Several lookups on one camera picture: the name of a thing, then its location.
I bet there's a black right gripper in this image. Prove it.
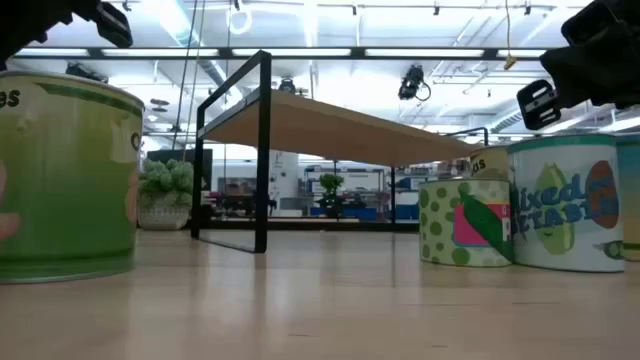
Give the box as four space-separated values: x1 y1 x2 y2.
516 0 640 132

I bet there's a black wall monitor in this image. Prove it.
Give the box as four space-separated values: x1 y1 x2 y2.
146 148 214 192

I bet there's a yellow-green oranges can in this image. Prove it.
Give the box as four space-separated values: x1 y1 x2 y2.
0 69 146 285

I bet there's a black aluminium table frame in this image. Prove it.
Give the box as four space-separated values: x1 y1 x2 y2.
189 218 421 233

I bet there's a small green background tree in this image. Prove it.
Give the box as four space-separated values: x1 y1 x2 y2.
317 172 347 220

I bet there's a green plant white pot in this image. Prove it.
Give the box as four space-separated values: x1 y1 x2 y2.
137 158 195 232

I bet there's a white background board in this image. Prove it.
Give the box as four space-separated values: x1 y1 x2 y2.
303 166 387 209

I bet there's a black overhead rig beam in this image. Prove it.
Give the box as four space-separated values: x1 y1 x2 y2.
9 46 556 61

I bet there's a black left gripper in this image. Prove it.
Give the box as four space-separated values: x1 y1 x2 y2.
0 0 135 71

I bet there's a yellow hanging cable plug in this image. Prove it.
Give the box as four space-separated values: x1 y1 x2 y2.
503 0 519 71

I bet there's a pale yellow labelled can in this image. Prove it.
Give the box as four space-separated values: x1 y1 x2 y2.
468 144 511 182

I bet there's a yellow-green corn can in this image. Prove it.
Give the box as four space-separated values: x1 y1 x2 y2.
614 133 640 263

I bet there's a wooden shelf black metal frame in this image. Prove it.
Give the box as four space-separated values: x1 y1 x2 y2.
189 49 491 255

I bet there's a blue storage bin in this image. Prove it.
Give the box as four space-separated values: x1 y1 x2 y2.
344 207 379 222
394 203 420 221

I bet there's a black hanging cable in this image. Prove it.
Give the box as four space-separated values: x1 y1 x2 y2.
171 0 200 151

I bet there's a white mixed vegetables can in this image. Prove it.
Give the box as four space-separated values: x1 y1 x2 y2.
506 133 626 274

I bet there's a green polka dot peas can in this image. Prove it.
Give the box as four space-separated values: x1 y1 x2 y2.
418 178 515 268

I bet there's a black overhead camera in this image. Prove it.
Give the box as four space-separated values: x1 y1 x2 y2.
397 63 432 103

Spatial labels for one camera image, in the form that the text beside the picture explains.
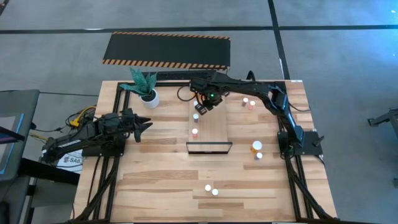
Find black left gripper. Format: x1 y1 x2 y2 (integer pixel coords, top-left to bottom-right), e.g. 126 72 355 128
127 107 154 144

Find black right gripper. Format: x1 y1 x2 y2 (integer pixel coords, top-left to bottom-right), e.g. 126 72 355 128
195 90 216 116

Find amber pill bottle white cap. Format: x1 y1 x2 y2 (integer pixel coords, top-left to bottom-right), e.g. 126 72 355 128
250 140 263 154

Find black-framed wooden shelf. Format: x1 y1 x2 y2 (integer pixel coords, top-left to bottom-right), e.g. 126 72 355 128
185 82 233 155

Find snake plant in white pot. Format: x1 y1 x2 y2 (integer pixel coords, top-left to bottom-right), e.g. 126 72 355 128
119 67 160 110

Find black perforated strip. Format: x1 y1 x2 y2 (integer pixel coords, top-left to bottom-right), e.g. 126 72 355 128
141 70 217 81

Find black mat hazard stripes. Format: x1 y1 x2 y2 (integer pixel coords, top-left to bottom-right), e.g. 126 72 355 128
101 30 231 71

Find white printed label sheet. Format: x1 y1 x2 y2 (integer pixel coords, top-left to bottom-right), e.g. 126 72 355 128
55 149 84 174

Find black crossbar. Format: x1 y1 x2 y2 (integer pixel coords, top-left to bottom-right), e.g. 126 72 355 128
17 157 81 187

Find grey cart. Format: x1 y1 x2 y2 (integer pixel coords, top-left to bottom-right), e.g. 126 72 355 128
0 89 40 224

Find dark tablet blue edge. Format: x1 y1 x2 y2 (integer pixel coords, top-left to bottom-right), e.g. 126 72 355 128
0 112 25 175

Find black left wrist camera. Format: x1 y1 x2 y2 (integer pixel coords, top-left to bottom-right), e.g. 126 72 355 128
121 112 136 131

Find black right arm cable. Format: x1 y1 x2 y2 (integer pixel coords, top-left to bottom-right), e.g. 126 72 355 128
176 84 197 103

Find black aluminium rail frame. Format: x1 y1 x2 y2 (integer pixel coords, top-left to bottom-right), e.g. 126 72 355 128
73 80 340 223

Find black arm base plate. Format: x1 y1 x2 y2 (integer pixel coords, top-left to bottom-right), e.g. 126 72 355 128
81 136 126 157
277 130 324 156

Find yellow cable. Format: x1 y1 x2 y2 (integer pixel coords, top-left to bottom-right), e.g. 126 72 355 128
68 105 97 128

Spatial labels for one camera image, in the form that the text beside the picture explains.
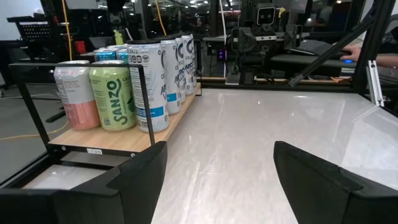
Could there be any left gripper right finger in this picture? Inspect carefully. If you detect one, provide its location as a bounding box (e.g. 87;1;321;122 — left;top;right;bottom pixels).
273;141;398;224

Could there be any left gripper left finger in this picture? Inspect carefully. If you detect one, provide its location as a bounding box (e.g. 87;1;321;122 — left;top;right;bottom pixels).
0;141;168;224

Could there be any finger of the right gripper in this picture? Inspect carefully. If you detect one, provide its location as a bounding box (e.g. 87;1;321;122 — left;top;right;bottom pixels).
284;24;304;50
237;27;259;53

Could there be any green Sanzo calamansi can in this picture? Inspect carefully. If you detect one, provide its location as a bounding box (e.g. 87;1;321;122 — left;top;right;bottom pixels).
89;59;137;131

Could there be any pink white beverage can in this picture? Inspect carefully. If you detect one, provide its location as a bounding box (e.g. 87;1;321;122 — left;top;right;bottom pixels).
53;60;101;131

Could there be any person's forearm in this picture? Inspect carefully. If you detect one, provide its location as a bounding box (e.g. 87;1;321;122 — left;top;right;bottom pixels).
374;52;398;68

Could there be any black keyboard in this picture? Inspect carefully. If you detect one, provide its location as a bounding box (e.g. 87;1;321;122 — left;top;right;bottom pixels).
289;39;343;59

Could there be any dark low desk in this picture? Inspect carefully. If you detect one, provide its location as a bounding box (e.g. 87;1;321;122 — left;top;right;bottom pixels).
270;54;358;70

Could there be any grey desk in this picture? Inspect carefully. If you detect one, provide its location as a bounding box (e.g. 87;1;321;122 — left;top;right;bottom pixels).
201;30;312;44

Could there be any person's hand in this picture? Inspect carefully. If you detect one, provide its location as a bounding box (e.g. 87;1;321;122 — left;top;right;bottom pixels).
340;45;363;62

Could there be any silver aluminium extrusion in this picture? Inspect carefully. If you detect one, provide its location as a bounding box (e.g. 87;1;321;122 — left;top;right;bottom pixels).
366;60;385;108

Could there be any black tripod stand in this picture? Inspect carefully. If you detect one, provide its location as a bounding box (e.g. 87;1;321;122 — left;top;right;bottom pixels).
45;105;68;124

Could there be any yellow green bottle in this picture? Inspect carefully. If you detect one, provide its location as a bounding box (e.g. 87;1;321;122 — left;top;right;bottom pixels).
113;29;124;46

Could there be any red box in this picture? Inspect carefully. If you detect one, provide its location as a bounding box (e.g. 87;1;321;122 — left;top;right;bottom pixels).
74;40;87;55

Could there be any black perforated stand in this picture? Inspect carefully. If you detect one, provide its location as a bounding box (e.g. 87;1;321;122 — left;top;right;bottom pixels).
6;15;53;62

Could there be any white board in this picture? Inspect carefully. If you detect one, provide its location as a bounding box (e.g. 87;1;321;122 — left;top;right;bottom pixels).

+---+

Assignment:
Every line with "hanging" in it should be copied from the entries above.

Expected answer:
I bet there's a yellow hanging cable plug in this image. Prove it.
I bet there's a black hanging cable in this image. Prove it.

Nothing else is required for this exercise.